=== Work instruction ===
All the data should be transcribed exactly, with every line kept.

[[ Supplied information, beginning ]]

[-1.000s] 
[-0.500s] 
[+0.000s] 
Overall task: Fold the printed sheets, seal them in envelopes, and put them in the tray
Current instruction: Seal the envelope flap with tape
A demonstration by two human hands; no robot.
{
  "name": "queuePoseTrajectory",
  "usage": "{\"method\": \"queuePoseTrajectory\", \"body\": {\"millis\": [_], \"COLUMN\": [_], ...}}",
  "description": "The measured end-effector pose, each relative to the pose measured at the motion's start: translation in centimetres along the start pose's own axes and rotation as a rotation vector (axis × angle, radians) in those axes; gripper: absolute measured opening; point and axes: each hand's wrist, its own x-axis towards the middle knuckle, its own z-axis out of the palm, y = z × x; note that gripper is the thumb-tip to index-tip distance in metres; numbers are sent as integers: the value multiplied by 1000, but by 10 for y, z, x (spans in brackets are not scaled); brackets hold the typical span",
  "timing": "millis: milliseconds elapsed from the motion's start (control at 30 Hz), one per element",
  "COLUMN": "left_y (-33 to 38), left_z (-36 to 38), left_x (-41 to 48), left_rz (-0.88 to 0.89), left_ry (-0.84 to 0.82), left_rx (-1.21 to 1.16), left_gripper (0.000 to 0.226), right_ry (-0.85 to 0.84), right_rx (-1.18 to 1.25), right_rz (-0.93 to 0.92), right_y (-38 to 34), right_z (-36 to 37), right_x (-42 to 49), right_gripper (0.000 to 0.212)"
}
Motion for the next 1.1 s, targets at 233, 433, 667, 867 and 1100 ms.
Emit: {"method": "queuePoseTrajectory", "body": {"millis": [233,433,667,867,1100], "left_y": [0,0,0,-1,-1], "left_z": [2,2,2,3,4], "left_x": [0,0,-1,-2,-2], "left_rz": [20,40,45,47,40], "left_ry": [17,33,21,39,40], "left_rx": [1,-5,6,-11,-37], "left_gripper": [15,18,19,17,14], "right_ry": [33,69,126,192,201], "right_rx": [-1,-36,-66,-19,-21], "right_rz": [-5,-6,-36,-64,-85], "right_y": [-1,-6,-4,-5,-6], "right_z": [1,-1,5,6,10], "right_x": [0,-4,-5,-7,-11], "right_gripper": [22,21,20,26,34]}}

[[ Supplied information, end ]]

=== Answer for the task ===
[-1.000s] 
[-0.500s] 
[+0.000s] 
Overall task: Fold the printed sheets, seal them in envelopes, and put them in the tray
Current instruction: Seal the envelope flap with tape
A demonstration by two human hands; no robot.
{
  "name": "queuePoseTrajectory",
  "usage": "{\"method\": \"queuePoseTrajectory\", \"body\": {\"millis\": [_], \"COLUMN\": [_], ...}}",
  "description": "The measured end-effector pose, each relative to the pose measured at the motion's start: translation in centimetres along the start pose's own axes and rotation as a rotation vector (axis × angle, radians) in those axes; gripper: absolute measured opening; point and axes: each hand's wrist, its own x-axis towards the middle knuckle, its own z-axis out of the palm, y = z × x; note that gripper is the thumb-tip to index-tip distance in metres; numbers are sent as integers: the value multiplied by 1000, but by 10 for y, z, x (spans in brackets are not scaled); brackets hold the typical span",
  "timing": "millis: milliseconds elapsed from the motion's start (control at 30 Hz), one per element",
  "COLUMN": "left_y (-33 to 38), left_z (-36 to 38), left_x (-41 to 48), left_rz (-0.88 to 0.89), left_ry (-0.84 to 0.82), left_rx (-1.21 to 1.16), left_gripper (0.000 to 0.226), right_ry (-0.85 to 0.84), right_rx (-1.18 to 1.25), right_rz (-0.93 to 0.92), right_y (-38 to 34), right_z (-36 to 37), right_x (-42 to 49), right_gripper (0.000 to 0.212)"
}
Motion for the next 1.1 s, targets at 233, 433, 667, 867 and 1100 ms.
Emit: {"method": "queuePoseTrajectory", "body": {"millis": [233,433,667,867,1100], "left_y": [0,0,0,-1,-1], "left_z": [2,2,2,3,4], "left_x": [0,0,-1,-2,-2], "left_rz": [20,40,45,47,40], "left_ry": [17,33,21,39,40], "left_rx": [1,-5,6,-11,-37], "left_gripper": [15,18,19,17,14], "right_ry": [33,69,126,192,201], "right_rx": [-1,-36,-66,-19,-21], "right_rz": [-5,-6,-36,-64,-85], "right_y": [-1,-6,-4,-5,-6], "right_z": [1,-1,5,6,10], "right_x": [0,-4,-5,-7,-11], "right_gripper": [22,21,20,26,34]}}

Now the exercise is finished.